[06:42:03] <awight_mob>	 eileen: I can type here, if there's anything I can add to the meeting?
[06:42:47] <eileen>	 awight_mob: ah just your mobile?
[06:42:55] <awight_mob>	 Exactly
[06:42:59] <eileen>	 We were wondering if same time tomorrow would work?
[06:43:12] <awight_mob>	 Yes, sounds good!
[06:43:36] <eileen>	 great - the one thing we covered was sample data
[06:43:47] <awight_mob>	 I should have the guest wifi password by then ;-)
[06:43:53] <eileen>	 :-)
[06:44:06] <eileen>	 so what is the deal - you are living where at the moment?
[06:44:28] <saurabh>	 hi @awight_mob @eileen
[06:44:39] <eileen>	 hey saurabh
[06:44:47] <awight_mob>	 Okay perfect, my only input about sample data is that things are easier if we have a "balanced" set, meaning 50% fraud and 50% not.
[06:44:59] <awight_mob>	 Hi saurabh o/
[06:45:26] <saurabh>	 Yup, but that's probably not going to be the case in a real world scenario
[06:45:44] <awight_mob>	 I might be getting ahead of things though, if you're just discussing a few snippets to analyze the format
[06:46:12] <saurabh>	 What we can do is only pick non-fraudulent data points equivalent to the number of fraudulent data-points in the training dataset
[06:46:37] <eileen>	 saurabh:  can you post your dataset link?
[06:46:44] <saurabh>	 So I found this dataset about credit card fraud - https://www.kaggle.com/mlg-ulb/creditcardfraud
[06:47:14] <saurabh>	 The problem being "we have 492 frauds out of 284,807 transactions"
[06:48:03] <awight_mob>	 Right, that's the ticket, to synthesize the balanced set...  I'm not certain whether it makes a difference for all ML algorithms, but believe it does for some, so for exploring algos this will make it simpler.

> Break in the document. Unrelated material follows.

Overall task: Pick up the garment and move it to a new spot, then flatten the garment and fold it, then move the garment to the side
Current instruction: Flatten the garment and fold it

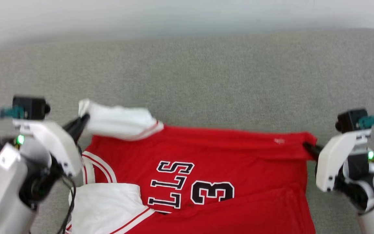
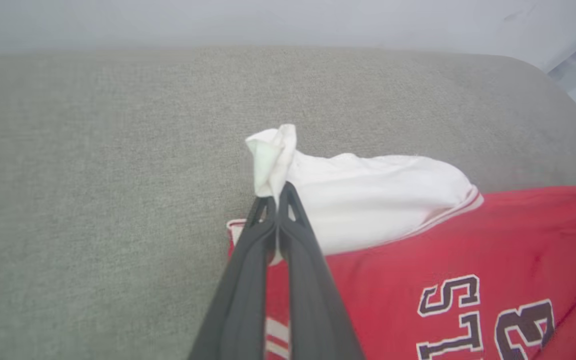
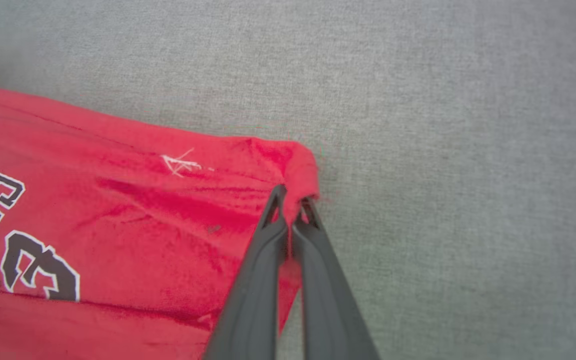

Also, the model health statistics will be easier to interpret.
[06:48:25] <awight_mob>	 500/500 might be fine to start with!
[06:49:35] <eileen>	 awight_mob: so you are suggesting it's not real world but it's easier to work with during coding in your experience?
[06:50:16] <awight_mob>	 Yah, exactly.
[06:50:24] <saurabh>	 Yup, makes sense to train on that
[06:51:06] <saurabh>	 So which model do you think I should start experimenting with?
[06:51:28] <awight_mob>	 Basically, the additional 284k nonfraud samples will just make our ai better at recognizing nonfraud, which isn't what we need it to specialize in.
[06:51:51] <saurabh>	 Yup
[06:52:00] <saurabh>	 But another issue being
[06:52:15] <saurabh>	 If we use all 500 of the fraudulent ones, how can we test our model?
[06:52:30] <saurabh>	 A 450/50 training/testing split?
[06:52:36] <awight_mob>	 saurabh: I should be clear that I'm a beginner in ML myself :-) but from what I've seen, we should try a handful of models, it's really hard to guess what will work.
[06:53:19] <saurabh>	 So how about I start with the usual classifying algorithms like Logistic Regression and SVMs etc?
[06:54:43] <awight_mob>	 Scikit-learn includes some cross validation stuff, tldr, it makes several folds E.g. all ten 90-10% splits, trains and tests each of those models, and if they all behave roughly the same, we can feel justified in training using the full set.
[06:55:06] <awight_mob>	 Sure, SVM, gradient boosting, random forest...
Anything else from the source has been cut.